5 réflexions au sujet de « L'aprésident »

  1. Hier, Nadine Morano a lancé un tweet contre François Hollande qui se terminait par : « la France a besoin d’un projet crédible et donc de #Sarkozy ». J’ai trouvé ça intéressant (toujours intéressant les gens qui ne savent pas bien enrober leur pensée de formules réfléchies et/ou convenues), ce n’est plus « L’État c’est moi » mais « Le programme, c’est lui ». Évidemment, ministre, elle ne va pas dire autre chose, mais on voit que rien n’a changé en cinq ans, la seule raison d’élire Nicolas Sarkozy n’a de rapport ni avec ses états de service ni avec ses projets, ni avec ses idées, ni avec sa vision de la France, ni avec son charisme ni avec une quelconque qualité, non, la seule justification à son élection c’est que c’est ce qu’il veut très fort. Les français peuvent-ils s’y laisser prendre deux fois ? Ce sera sûrement difficile mais ça n’est pas impossible, car beaucoup de gens préféreront le rêve absurde (ou le cauchemar déjà commencé et dont on ne parvient pas à sortir) aux promesses tièdes. La seule vraie chance (car nous avons bien besoin de chance) serait que les électeurs se sentent épuisés par ce quinquennat-compte-triple au point d’avoir besoin d’un chef de l’État moins excité et avec qui ce sont surtout les choses désagréables qui semblent arriver de manière accélérée.

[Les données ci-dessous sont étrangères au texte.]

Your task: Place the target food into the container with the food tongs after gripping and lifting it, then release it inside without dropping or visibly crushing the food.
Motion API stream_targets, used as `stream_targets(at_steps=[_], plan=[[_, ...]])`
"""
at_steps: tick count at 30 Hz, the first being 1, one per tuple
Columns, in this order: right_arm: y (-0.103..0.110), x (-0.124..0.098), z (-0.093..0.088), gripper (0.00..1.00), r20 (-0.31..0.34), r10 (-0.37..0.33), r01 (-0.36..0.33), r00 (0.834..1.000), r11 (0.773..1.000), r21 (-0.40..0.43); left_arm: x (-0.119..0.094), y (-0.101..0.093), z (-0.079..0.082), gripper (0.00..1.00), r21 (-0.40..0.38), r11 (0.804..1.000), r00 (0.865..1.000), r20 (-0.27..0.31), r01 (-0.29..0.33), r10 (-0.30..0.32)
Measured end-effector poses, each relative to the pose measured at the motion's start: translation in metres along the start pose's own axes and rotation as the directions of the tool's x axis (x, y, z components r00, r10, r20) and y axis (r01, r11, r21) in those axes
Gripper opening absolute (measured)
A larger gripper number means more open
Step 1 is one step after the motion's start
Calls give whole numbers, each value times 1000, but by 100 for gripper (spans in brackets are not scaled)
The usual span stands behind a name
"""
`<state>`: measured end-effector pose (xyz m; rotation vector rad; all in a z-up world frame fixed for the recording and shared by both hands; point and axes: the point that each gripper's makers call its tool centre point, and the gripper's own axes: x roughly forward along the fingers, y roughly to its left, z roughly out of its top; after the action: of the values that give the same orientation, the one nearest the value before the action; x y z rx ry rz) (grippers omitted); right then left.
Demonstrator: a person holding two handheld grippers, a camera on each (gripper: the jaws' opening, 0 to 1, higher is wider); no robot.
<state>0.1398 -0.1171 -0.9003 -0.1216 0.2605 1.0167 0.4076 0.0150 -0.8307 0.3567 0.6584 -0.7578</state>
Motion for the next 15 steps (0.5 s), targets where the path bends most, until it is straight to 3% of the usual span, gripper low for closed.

  2. Sarkozy ne sait vendre que de la « rupture », c’est la limite de son système, parce que c’est un fusil à un coup, et que l’appel à la rupture ne peut servir que ses adversaires. Oui, les Français sont fatigués par cinq années de lapin Duracell, Hollande l’a bien compris avec son invocation d’une « normalité » qui n’est pas si bête – même si ça fait un programme un peu court…

  3. Ping : Politis.ch
  4. « …un électorat doté d’une mémoire de poisson rouge. »

    Très optimiste: je crois que l’électorat a MOINS de mémoire qu’un poisson rouge. Il n’y a guère que les enseignants et les chercheurs à sans cesse « ruminer » le « passé ». Les autres sont dans « l’action », et vivent dans le « présent ».

    ****

    Et puisqu’on y est, quelques réflexions sur la stratégie de campagne des uns et des autres.

    A. L’un promet

    – 1. la répression des délinquants et un combat contre l’immigration dans toutes ses formes !!

    et en même temps

    2. la compassion pour les pauvres (discours pour le nouvel an) et taxation des transactions boursières !!!

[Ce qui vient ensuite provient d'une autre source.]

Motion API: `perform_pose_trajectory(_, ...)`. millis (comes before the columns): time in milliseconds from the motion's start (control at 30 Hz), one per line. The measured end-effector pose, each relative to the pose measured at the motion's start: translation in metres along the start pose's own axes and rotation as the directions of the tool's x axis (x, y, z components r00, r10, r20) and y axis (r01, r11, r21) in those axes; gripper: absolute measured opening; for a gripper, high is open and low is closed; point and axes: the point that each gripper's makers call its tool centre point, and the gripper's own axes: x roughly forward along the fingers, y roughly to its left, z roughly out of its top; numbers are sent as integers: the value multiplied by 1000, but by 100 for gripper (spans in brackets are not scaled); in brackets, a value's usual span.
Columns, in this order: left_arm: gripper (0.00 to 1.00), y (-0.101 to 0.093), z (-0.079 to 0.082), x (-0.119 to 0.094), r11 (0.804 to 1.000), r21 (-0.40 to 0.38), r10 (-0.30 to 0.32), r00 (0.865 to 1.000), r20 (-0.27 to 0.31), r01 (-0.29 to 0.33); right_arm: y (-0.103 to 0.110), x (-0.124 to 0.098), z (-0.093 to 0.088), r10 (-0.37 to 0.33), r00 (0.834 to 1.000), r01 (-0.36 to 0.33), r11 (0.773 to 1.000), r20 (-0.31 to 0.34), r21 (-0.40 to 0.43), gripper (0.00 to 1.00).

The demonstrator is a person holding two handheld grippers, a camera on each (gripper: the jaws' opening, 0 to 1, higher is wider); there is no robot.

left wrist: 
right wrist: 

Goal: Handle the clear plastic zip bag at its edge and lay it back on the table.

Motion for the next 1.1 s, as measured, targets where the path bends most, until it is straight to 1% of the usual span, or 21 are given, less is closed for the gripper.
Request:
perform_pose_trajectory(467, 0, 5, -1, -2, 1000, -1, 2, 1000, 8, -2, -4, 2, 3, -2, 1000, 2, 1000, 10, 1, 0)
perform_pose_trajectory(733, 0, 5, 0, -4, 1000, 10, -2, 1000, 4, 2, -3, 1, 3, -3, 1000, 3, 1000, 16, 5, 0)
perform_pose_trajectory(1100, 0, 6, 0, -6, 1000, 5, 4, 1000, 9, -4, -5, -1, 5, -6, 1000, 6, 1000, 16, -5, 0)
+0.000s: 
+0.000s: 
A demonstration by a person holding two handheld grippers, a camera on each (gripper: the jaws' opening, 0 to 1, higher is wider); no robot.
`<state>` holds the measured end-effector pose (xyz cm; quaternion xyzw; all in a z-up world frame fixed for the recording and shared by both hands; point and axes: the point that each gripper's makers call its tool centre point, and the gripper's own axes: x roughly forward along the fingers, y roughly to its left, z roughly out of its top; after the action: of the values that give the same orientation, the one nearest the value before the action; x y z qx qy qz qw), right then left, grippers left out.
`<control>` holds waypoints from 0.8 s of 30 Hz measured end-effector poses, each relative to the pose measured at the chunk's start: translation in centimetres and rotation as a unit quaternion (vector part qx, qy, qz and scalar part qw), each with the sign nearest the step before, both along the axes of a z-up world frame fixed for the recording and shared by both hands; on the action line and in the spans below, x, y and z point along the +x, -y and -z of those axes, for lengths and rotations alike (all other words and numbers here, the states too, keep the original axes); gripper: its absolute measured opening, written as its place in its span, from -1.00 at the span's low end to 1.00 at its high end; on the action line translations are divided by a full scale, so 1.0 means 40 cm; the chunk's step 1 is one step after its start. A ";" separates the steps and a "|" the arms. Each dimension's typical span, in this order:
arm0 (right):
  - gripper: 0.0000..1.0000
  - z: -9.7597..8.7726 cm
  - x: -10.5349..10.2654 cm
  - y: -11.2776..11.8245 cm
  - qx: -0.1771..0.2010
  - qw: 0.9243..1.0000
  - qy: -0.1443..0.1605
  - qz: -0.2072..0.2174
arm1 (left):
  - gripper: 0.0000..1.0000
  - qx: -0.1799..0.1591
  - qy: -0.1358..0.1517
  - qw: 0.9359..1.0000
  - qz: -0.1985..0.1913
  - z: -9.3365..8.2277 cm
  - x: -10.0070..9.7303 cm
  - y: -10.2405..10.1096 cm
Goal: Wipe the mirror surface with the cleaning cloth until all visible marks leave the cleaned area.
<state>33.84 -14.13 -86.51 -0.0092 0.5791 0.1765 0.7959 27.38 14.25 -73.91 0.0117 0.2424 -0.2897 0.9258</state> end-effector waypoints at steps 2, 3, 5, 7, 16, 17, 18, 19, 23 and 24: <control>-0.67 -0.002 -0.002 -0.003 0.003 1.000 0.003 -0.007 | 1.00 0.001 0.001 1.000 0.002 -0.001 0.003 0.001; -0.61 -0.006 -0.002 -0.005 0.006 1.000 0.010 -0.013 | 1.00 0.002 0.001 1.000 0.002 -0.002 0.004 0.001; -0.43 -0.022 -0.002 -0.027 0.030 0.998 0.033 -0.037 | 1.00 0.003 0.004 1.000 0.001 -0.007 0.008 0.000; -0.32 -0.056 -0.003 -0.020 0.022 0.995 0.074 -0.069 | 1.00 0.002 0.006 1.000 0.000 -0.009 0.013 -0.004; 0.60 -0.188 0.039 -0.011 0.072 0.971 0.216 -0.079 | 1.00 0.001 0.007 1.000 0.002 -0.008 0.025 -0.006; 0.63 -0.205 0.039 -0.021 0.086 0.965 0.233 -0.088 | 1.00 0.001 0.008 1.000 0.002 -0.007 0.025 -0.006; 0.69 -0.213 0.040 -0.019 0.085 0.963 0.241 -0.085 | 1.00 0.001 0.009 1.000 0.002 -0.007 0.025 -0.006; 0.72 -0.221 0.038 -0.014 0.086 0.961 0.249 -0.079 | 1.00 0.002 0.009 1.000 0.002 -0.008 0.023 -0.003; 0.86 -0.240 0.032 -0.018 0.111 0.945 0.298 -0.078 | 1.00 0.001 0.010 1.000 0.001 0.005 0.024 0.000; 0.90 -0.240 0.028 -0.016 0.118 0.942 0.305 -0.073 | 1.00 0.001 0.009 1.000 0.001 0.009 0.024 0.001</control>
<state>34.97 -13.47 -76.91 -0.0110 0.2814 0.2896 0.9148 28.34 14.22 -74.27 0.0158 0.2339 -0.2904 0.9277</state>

    ……eh bien c’est tout simplement génial : c’est à la fois Jaurès et Maurras. Les électeurs, suivant leurs préférences, ont de quoi être satisfaits du discours…

    B. Pendant ce temps, l’autre se perd dans les détails techniques de ce qu’il présente comme ses mesures centrales : embauche (ou redéploiement ?) d’enseignants, suppression (ou modulation ? ou modification ? ou atténuation ?) du quotient familial, — le tout assorti de débats qui, en vérité, s’imposeraient à coup sûr si par extraordinaire l’homme était élu. Mais dans la phase actuelle, ces discussions et reculades mettent surtout en valeur ce que les médias cherchent de toute manière à montrer chez l’homme : ses hésitations et tergiversations (là où l’autre, à Berlin aujourd’hui, Tblissi demain, cherche à accentuer sa détermination, sa capacité à agir etc.)

    Cherchez l’erreur.

    Peu importe d’ailleurs si la politique moderne relève davantage de l’art de l’hésitation que de l’actionnisme irresponsable. Et, si personnellement je préfère les ??? de l’un aux !!!! de l’autre, je ne suis pas sûr que l’électorat dans son ensemble l’entende de cette oreille.

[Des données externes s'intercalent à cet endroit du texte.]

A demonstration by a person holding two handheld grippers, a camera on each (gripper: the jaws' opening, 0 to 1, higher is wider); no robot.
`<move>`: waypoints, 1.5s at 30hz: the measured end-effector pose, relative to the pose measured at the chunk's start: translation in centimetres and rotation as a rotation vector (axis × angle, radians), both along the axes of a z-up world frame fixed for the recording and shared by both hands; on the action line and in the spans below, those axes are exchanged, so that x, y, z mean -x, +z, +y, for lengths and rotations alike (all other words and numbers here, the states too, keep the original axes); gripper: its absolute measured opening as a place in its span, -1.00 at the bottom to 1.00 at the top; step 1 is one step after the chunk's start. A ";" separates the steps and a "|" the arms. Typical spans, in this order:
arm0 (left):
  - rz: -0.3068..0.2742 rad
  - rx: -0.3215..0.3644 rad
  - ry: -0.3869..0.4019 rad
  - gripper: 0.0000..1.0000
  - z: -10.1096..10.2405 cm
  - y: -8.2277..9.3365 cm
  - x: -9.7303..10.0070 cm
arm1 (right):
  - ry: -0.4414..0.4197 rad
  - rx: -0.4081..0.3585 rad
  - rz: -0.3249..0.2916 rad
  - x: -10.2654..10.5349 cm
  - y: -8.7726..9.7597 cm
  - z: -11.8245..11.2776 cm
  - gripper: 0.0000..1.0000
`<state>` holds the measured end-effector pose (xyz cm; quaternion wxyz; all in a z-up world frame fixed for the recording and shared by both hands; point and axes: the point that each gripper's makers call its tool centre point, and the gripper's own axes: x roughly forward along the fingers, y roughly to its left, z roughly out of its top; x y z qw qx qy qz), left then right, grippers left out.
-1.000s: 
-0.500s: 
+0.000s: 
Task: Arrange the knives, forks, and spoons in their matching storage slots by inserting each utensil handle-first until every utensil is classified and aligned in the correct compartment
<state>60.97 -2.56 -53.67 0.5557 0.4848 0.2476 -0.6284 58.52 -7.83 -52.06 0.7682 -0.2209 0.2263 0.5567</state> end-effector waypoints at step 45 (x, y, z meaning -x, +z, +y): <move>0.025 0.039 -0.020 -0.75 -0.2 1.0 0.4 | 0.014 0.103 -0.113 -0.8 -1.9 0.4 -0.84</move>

    PS : une tâche pour les chercheurs en culture visuelle : repérer dans les semaines à venir dans les médias toutes les images textuelles et iconiques censés souligner le côté hésitant, indécis et fallot du candidat que les sondeurs et les médias eux-mêmes ont imposé à l’électorat des « primaires citoyennes ». Je suis sûr que la presse ne manquera pas d’exploiter abondamment ce joli topos/cliché.